Information shown:
########
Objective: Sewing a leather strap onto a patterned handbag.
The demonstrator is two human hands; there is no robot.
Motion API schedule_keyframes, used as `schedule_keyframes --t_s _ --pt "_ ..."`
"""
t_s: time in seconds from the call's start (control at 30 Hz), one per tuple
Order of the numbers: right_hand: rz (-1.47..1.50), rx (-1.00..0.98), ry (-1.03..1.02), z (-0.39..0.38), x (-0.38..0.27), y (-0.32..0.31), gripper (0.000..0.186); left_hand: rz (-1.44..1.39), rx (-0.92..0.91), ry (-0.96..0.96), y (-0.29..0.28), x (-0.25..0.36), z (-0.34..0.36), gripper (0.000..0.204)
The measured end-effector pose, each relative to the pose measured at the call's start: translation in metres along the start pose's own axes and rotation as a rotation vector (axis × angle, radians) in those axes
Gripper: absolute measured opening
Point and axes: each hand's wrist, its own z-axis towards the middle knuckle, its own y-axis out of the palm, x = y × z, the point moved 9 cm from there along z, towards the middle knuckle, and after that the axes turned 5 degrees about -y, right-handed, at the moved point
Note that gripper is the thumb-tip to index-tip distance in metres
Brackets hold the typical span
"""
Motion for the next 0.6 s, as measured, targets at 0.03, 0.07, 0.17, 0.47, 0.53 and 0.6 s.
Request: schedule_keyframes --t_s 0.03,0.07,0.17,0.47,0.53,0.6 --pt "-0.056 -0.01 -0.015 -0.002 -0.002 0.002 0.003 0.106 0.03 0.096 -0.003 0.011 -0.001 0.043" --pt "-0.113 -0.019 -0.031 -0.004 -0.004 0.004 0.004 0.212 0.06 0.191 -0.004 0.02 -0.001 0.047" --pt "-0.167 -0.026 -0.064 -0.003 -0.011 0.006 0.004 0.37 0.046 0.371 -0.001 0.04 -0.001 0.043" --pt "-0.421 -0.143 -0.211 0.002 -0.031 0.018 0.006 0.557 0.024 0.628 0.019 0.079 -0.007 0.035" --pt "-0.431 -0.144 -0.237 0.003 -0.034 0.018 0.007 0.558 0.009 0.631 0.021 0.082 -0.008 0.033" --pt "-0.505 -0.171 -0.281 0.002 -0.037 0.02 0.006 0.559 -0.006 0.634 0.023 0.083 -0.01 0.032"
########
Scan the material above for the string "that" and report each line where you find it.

Point and axes: each hand's wrist, its own z-axis towards the middle knuckle, its own y-axis out of the palm, x = y × z, the point moved 9 cm from there along z, towards the middle knuckle, and after that the axes turned 5 degrees about -y, right-handed, at the moved point
Note that gripper is the thumb-tip to index-tip distance in metres

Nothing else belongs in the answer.